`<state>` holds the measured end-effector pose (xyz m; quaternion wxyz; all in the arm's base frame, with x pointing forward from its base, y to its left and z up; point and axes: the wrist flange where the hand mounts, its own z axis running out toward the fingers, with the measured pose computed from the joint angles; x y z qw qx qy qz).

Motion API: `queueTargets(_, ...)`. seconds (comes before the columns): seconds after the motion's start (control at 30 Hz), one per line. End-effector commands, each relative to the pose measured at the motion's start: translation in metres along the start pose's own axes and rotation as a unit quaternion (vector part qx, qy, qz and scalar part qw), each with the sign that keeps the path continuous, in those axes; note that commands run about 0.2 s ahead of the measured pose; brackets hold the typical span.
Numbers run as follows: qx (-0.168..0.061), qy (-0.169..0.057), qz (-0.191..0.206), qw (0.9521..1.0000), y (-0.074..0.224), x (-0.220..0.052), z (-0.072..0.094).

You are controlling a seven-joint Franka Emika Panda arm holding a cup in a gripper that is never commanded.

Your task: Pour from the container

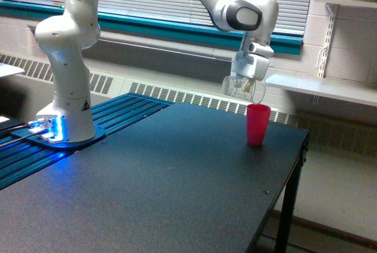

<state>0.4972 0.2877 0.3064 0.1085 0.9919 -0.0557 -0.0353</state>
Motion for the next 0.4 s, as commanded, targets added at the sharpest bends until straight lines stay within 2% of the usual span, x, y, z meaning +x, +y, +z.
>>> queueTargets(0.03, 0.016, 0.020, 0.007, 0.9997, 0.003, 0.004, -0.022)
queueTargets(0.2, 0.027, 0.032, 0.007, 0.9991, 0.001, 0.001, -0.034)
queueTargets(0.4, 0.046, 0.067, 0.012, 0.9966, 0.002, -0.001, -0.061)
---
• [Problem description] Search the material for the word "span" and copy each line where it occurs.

• [Answer section]
Motion API: `queueTargets(_, ...)`. seconds (comes before the columns): seconds after the motion's start (control at 30 Hz), one per line. End-effector commands, each relative to the pose measured at the motion's start: translation in metres along the start pose's own axes and rotation as a unit quaternion (vector part qx, qy, qz and scalar part qw), each with the sign that keeps the path continuous, in those axes; note that commands run about 0.2 s ahead of the measured pose; brackets hold the typical span.
Motion for the next 0.4 s, as commanded, targets added at the sharpest bends until straight lines stay within 2% of the usual span, x, y, z meaning +x, +y, +z.

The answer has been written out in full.